Work to complete:
For this task, output exactly the lines of the material below starting at the line with "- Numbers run" and ending at the line with "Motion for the"; pictures are to be excluded.
• • •
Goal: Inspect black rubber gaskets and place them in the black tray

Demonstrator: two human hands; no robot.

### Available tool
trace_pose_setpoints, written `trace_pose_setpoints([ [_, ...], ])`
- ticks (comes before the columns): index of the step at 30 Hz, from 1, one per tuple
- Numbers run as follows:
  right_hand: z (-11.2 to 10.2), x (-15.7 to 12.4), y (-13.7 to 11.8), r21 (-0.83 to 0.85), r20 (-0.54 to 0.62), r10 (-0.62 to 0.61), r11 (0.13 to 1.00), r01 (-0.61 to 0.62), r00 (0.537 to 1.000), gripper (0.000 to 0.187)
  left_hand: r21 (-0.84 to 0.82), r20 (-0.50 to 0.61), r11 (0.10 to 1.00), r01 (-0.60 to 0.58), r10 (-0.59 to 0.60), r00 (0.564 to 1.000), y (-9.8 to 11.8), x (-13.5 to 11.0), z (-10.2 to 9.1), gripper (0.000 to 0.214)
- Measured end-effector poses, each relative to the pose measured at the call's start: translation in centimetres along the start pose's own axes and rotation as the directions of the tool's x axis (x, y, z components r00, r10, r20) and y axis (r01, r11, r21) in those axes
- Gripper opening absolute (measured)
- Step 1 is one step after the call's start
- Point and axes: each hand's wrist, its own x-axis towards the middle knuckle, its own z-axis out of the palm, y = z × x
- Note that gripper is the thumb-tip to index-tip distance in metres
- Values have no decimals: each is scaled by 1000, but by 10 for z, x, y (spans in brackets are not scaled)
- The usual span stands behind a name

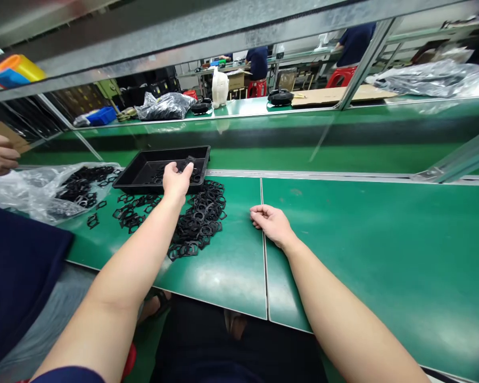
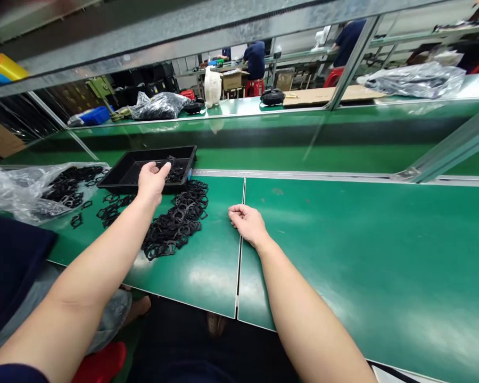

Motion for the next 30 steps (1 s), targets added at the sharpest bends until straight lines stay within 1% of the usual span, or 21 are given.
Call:
trace_pose_setpoints([
  [1, 0, 1, 2, -17, 1, -11, 1000, 11, 1000, 27, 90, 6, 995, -41, 40, 999, -3, 2, -8, 49],
  [2, 0, 2, 3, -38, 2, -22, 999, 22, 1000, 27, 163, 55, 983, -83, 75, 996, -5, -1, -14, 46],
  [3, 0, 3, 5, -61, 4, -33, 998, 34, 999, 26, 223, 154, 965, -141, 108, 982, -7, -7, -18, 41],
  [4, -1, 4, 7, -83, 7, -45, 996, 45, 999, 26, 274, 308, 933, -232, 144, 941, -9, -16, -20, 35],
  [5, -1, 5, 8, -103, 11, -54, 993, 55, 998, 26, 316, 460, 884, -345, 175, 871, -10, -26, -21, 29],
  [6, -1, 6, 10, -118, 15, -63, 991, 65, 998, 26, 352, 584, 813, -464, 197, 788, -11, -36, -20, 26],
  [7, -1, 6, 11, -131, 19, -71, 989, 73, 997, 26, 388, 672, 721, -573, 204, 712, -11, -45, -17, 26],
  [8, -1, 7, 12, -142, 22, -76, 987, 78, 997, 26, 429, 726, 620, -657, 197, 659, -11, -54, -13, 28],
  [9, -1, 7, 12, -154, 25, -78, 985, 81, 997, 26, 476, 754, 522, -708, 172, 633, -11, -61, -8, 31],
  [11, -1, 7, 12, -183, 24, -77, 980, 80, 997, 26, 571, 761, 378, -729, 88, 642, -11, -69, 2, 33],
  [12, -1, 6, 12, -201, 21, -77, 976, 80, 997, 25, 606, 754, 336, -721, 47, 656, -11, -71, 5, 31],
  [14, -2, 5, 10, -233, 16, -80, 969, 81, 997, 23, 646, 731, 313, -697, 12, 682, -10, -71, 10, 25],
  [16, -1, 4, 9, -258, 14, -88, 962, 89, 996, 22, 656, 702, 357, -665, 37, 712, -6, -70, 10, 24],
  [19, 1, 2, 6, -236, 37, -103, 966, 109, 994, 23, 637, 652, 502, -586, 56, 756, 2, -70, 9, 23],
  [21, 5, -1, 3, -167, 82, -120, 977, 133, 989, 29, 614, 620, 606, -507, 27, 784, 7, -73, 10, 27],
  [23, 9, -6, -1, -115, 115, -195, 971, 208, 974, 39, 579, 599, 702, -415, -21, 801, 10, -78, 13, 35],
  [24, 10, -8, -4, -117, 130, -260, 954, 275, 957, 43, 555, 593, 750, -360, -53, 804, 10, -80, 15, 39],
  [26, 13, -13, -10, -186, 160, -422, 875, 447, 892, 43, 494, 582, 841, -220, -132, 803, 11, -86, 20, 42],
  [28, 14, -16, -15, -292, 202, -547, 758, 583, 812, 27, 420, 585, 906, -61, -219, 781, 11, -93, 25, 41],
  [29, 14, -17, -17, -340, 219, -579, 709, 618, 785, 19, 384, 592, 923, 10, -255, 765, 12, -96, 26, 39],
  [30, 14, -18, -18, -382, 223, -595, 676, 631, 772, 14, 354, 601, 933, 66, -281, 748, 13, -99, 27, 37],
])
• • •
Exercise result:
- Numbers run as follows:
  right_hand: z (-11.2 to 10.2), x (-15.7 to 12.4), y (-13.7 to 11.8), r21 (-0.83 to 0.85), r20 (-0.54 to 0.62), r10 (-0.62 to 0.61), r11 (0.13 to 1.00), r01 (-0.61 to 0.62), r00 (0.537 to 1.000), gripper (0.000 to 0.187)
  left_hand: r21 (-0.84 to 0.82), r20 (-0.50 to 0.61), r11 (0.10 to 1.00), r01 (-0.60 to 0.58), r10 (-0.59 to 0.60), r00 (0.564 to 1.000), y (-9.8 to 11.8), x (-13.5 to 11.0), z (-10.2 to 9.1), gripper (0.000 to 0.214)
- Measured end-effector poses, each relative to the pose measured at the call's start: translation in centimetres along the start pose's own axes and rotation as the directions of the tool's x axis (x, y, z components r00, r10, r20) and y axis (r01, r11, r21) in those axes
- Gripper opening absolute (measured)
- Step 1 is one step after the call's start
- Point and axes: each hand's wrist, its own x-axis towards the middle knuckle, its own z-axis out of the palm, y = z × x
- Note that gripper is the thumb-tip to index-tip distance in metres
- Values have no decimals: each is scaled by 1000, but by 10 for z, x, y (spans in brackets are not scaled)
- The usual span stands behind a name


Motion for the next 30 steps (1 s), targets added at the sharpest bends until straight lines stay within 1% of the usual span, or 21 are given.

Output for the exercise is now complete.